To do: Return every entry exactly as written, with the pictures removed.

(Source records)
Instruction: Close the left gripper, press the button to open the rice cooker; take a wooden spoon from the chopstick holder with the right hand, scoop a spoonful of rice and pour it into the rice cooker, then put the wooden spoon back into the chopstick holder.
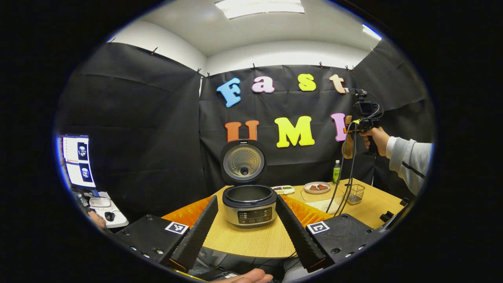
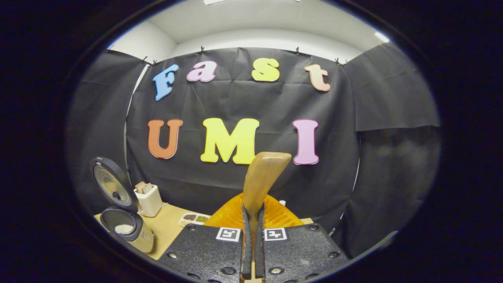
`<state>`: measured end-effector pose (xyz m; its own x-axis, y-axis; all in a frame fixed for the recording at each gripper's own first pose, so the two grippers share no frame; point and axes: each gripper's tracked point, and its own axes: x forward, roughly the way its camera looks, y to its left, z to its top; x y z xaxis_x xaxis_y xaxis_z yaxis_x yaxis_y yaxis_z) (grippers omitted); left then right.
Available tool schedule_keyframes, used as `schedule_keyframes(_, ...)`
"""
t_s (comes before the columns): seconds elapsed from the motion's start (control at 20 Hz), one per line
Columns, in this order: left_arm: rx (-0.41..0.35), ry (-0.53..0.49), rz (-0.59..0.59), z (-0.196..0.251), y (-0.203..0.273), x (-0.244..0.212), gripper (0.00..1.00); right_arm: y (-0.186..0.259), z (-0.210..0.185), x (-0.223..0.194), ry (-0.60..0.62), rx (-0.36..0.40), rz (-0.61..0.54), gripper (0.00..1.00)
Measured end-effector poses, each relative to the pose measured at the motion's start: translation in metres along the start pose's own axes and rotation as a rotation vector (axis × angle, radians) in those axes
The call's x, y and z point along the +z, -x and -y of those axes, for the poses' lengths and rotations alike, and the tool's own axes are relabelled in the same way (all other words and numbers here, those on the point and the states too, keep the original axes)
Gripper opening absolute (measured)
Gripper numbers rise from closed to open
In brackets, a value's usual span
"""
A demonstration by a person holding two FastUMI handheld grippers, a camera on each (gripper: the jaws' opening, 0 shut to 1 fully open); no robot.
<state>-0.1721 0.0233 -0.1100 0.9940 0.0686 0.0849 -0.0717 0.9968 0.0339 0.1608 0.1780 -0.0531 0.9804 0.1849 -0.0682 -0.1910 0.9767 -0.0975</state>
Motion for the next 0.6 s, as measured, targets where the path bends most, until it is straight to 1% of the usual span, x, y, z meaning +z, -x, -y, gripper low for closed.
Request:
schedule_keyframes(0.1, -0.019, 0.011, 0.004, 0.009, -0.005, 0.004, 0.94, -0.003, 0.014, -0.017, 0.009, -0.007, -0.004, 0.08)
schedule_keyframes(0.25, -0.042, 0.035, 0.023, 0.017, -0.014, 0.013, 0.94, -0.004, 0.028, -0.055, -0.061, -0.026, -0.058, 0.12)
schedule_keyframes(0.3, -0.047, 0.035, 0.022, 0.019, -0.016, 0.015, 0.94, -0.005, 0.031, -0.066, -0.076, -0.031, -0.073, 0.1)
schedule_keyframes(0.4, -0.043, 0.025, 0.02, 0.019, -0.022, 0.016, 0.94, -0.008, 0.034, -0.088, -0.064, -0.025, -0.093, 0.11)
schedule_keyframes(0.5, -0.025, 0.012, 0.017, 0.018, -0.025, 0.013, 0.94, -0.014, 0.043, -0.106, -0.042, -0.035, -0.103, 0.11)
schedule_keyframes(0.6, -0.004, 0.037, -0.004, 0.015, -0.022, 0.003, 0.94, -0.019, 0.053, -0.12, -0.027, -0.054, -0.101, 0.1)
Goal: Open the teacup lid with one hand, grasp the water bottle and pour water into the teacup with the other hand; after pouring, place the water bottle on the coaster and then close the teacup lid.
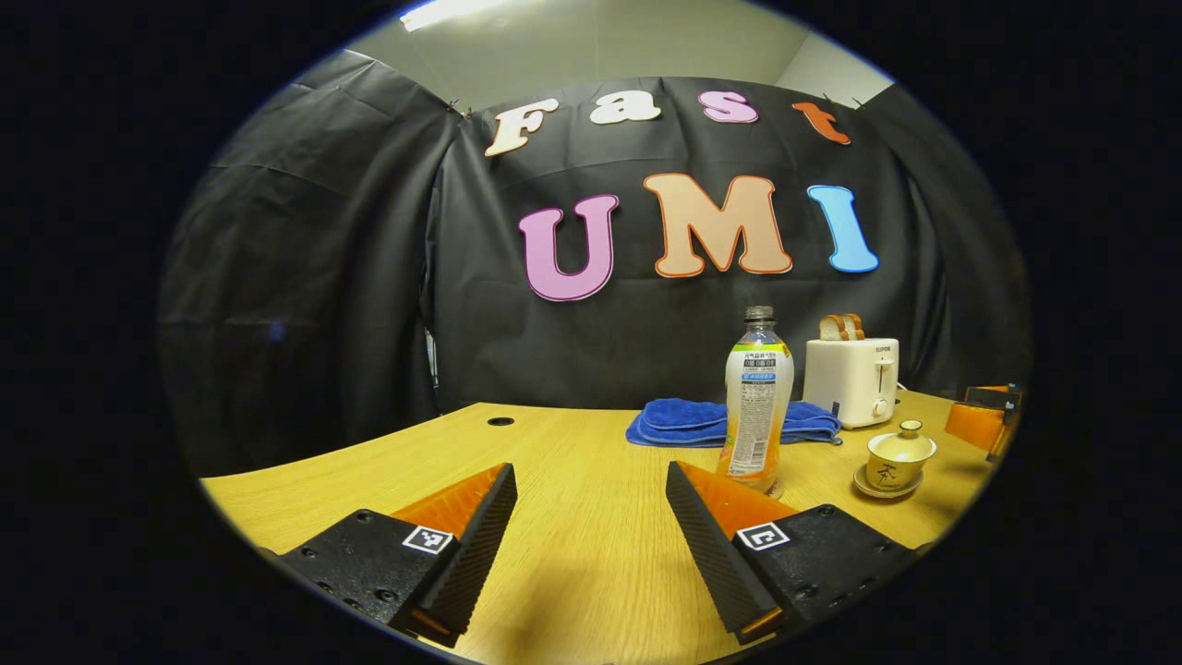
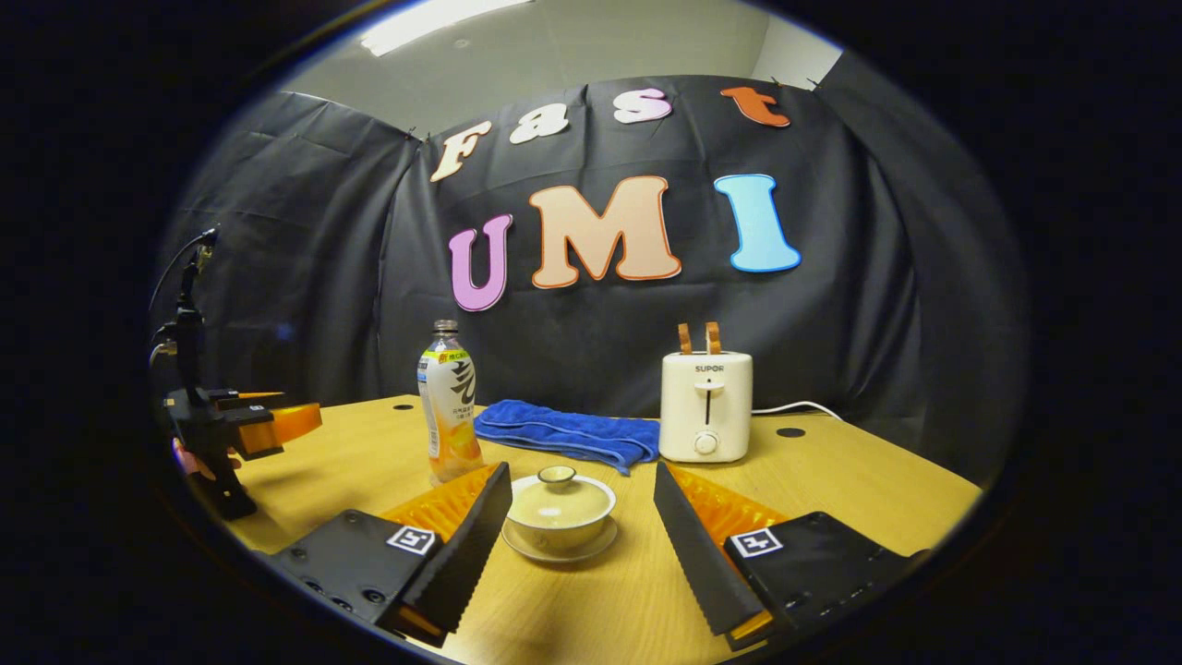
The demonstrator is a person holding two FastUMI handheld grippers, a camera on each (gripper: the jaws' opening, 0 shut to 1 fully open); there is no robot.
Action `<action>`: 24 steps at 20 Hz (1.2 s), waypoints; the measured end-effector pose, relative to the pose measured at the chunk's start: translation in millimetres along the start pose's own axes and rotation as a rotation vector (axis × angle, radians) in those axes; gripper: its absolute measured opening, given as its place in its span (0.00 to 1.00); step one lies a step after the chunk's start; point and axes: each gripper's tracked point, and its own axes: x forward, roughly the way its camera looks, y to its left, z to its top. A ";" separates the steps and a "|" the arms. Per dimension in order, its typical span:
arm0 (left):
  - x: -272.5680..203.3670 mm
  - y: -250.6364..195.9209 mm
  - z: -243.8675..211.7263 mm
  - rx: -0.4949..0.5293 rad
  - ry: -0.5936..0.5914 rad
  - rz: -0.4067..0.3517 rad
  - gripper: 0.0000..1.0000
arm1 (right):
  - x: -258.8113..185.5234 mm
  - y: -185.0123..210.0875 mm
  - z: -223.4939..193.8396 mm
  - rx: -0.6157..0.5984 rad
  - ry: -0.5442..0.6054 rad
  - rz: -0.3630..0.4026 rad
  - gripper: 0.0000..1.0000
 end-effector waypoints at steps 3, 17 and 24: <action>0.1 3.1 0.0 0.001 -0.001 0.013 0.95 | -14.1 -27.6 0.6 -0.005 -0.005 -0.110 0.94; -7.4 14.7 -1.8 0.000 0.003 0.080 0.95 | -30.8 -78.7 2.0 -0.017 -0.018 -0.383 0.94; -9.7 21.6 -4.9 0.000 0.003 0.079 0.95 | -30.2 -78.9 1.5 -0.018 -0.019 -0.382 0.98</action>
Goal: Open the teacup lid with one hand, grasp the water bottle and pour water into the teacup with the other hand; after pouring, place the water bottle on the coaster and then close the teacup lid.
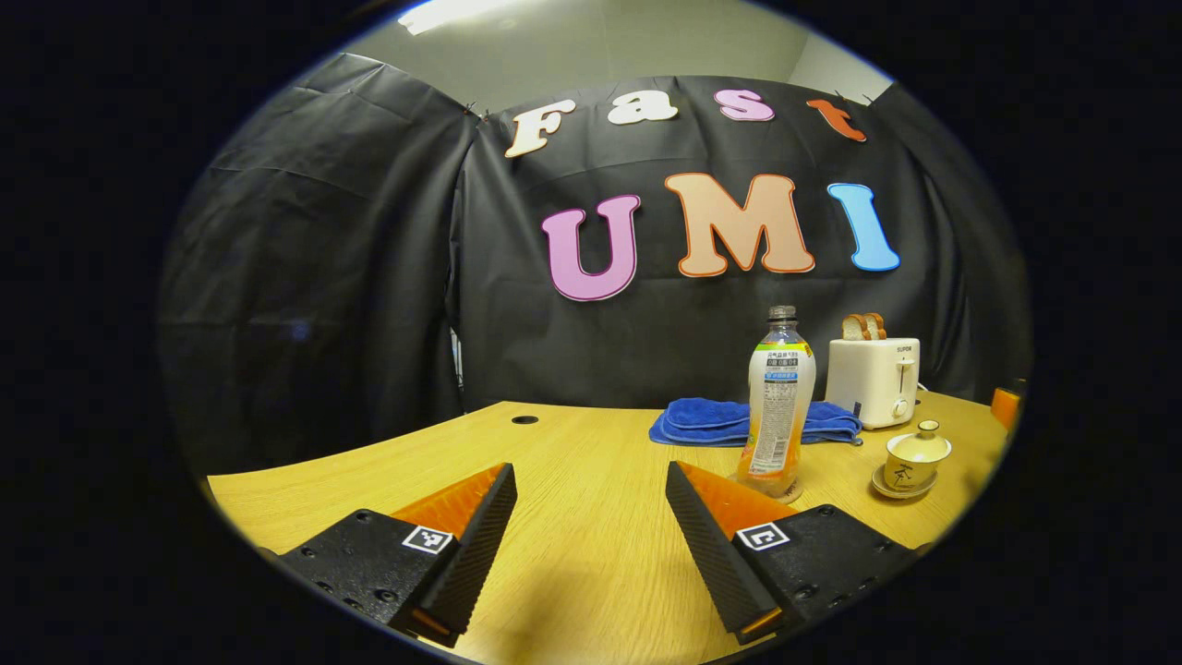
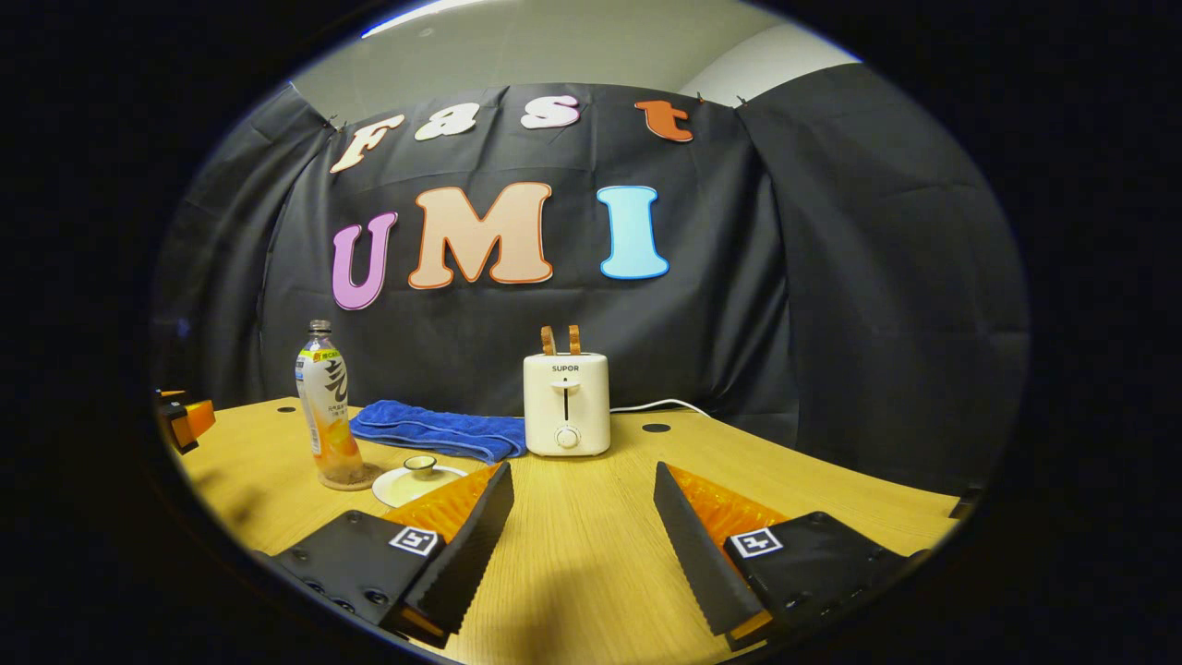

Exercise response:
Instruction: Close the left gripper, press the button to open the rice cooker; take a wooden spoon from the chopstick holder with the right hand, scoop a spoonful of rice and pour it into the rice cooker, then put the wooden spoon back into the chopstick holder.
`<state>`: measured end-effector pose (xyz m; its own x-axis, y-axis; all in a frame fixed for the recording at each gripper's own first pose, so the two grippers share no frame; point and axes: each gripper's tracked point, and its own axes: x forward, roughly the way its camera looks, y to its left, z to its top; x y z xaxis_x xaxis_y xaxis_z yaxis_x yaxis_y yaxis_z) (grippers omitted); left then right.
Available tool schedule_keyframes, used as `schedule_keyframes(_, ...)`
"""
t_s (comes before the columns): seconds elapsed from the motion's start (control at 20 Hz), one per line
Columns, in this order: left_arm: rx (-0.41..0.35), ry (-0.53..0.49), rz (-0.59..0.59), z (-0.196..0.251), y (-0.203..0.273), x (-0.244..0.212), gripper (0.00..1.00); right_arm: y (-0.186..0.259), z (-0.210..0.185), x (-0.223..0.194), ry (-0.60..0.62), rx (-0.36..0.40), rz (-0.61..0.54), gripper (0.00..1.00)
Measured end-effector poses, each relative to the pose measured at the motion's start: translation in metres along the start pose's own axes and rotation as a rotation vector (axis × angle, radians) in those axes
The call's x, y and z point along the +z, -x and -y of those axes, for the poses' lengths and rotations alike, and the tool's own axes are relabelled in the same way (all other words and numbers here, those on the point and the states too, keep the original axes)
Gripper opening absolute (measured)
Gripper numbers rise from closed to open
In brackets, a value's usual span
"""
A demonstration by a person holding two FastUMI handheld grippers, a camera on each (gripper: the jaws' opening, 0 shut to 1 fully open); no robot.
<state>-0.1721 0.0233 -0.1100 0.9940 0.0686 0.0849 -0.0717 0.9968 0.0339 0.1608 0.1780 -0.0531 0.9804 0.1849 -0.0682 -0.1910 0.9767 -0.0975</state>
Motion for the next 0.6 s, as measured, targets where the path bends most, until it is straight to 1% of the usual span, x, y, z meaning +z, -x, -y, gripper low for closed.
Request:
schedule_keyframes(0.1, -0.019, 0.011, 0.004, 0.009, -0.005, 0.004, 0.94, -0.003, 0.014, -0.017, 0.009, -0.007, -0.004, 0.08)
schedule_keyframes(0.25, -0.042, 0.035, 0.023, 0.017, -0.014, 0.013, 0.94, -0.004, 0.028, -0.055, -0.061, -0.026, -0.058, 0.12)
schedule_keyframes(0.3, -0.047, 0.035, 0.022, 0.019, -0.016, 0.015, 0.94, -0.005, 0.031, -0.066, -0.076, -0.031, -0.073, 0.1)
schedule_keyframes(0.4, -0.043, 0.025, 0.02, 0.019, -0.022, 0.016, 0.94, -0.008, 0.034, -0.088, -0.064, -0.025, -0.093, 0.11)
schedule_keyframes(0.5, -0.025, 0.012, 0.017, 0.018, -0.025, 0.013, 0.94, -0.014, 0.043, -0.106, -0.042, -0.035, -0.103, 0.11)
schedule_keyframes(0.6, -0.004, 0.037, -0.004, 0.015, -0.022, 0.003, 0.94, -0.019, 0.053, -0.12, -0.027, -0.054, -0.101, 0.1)
Goal: Open the teacup lid with one hand, grasp the water bottle and pour water into the teacup with the other hand; after pouring, place the water bottle on the coaster and then close the teacup lid.
The demonstrator is a person holding two FastUMI handheld grippers, a camera on each (gripper: the jaws' opening, 0 shut to 1 fully open); there is no robot.
Action `<action>`: 24 steps at 20 Hz (1.2 s), waypoints; the measured end-effector pose, relative to the pose measured at the chunk's start: translation in millimetres along the start pose's own axes and rotation as a rotation vector (axis × angle, radians) in those axes; gripper: its absolute measured opening, given as its place in its span (0.00 to 1.00); step one lies a step after the chunk's start; point and axes: each gripper's tracked point, and its own axes: x forward, roughly the way its camera looks, y to its left, z to its top. A ";" separates the steps and a "|" the arms. Per dimension in order, its typical span:
arm0 (left):
  - x: -272.5680..203.3670 mm
  - y: -250.6364..195.9209 mm
  - z: -243.8675..211.7263 mm
  - rx: -0.4949..0.5293 rad
  - ry: -0.5936..0.5914 rad
  - rz: -0.4067..0.3517 rad
  - gripper: 0.0000..1.0000
arm1 (right):
  - x: -258.8113..185.5234 mm
  - y: -185.0123..210.0875 mm
  - z: -223.4939..193.8396 mm
  - rx: -0.6157..0.5984 rad
  - ry: -0.5442..0.6054 rad
  - rz: -0.3630..0.4026 rad
  - gripper: 0.0000..1.0000
 end-effector waypoints at steps 3, 17 and 24: <action>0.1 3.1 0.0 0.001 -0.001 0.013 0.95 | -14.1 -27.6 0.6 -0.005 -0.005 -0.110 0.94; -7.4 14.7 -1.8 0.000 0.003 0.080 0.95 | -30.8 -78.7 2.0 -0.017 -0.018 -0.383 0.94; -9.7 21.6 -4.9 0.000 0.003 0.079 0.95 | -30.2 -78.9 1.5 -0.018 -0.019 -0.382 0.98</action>
Goal: Open the teacup lid with one hand, grasp the water bottle and pour water into the teacup with the other hand; after pouring, place the water bottle on the coaster and then close the teacup lid.

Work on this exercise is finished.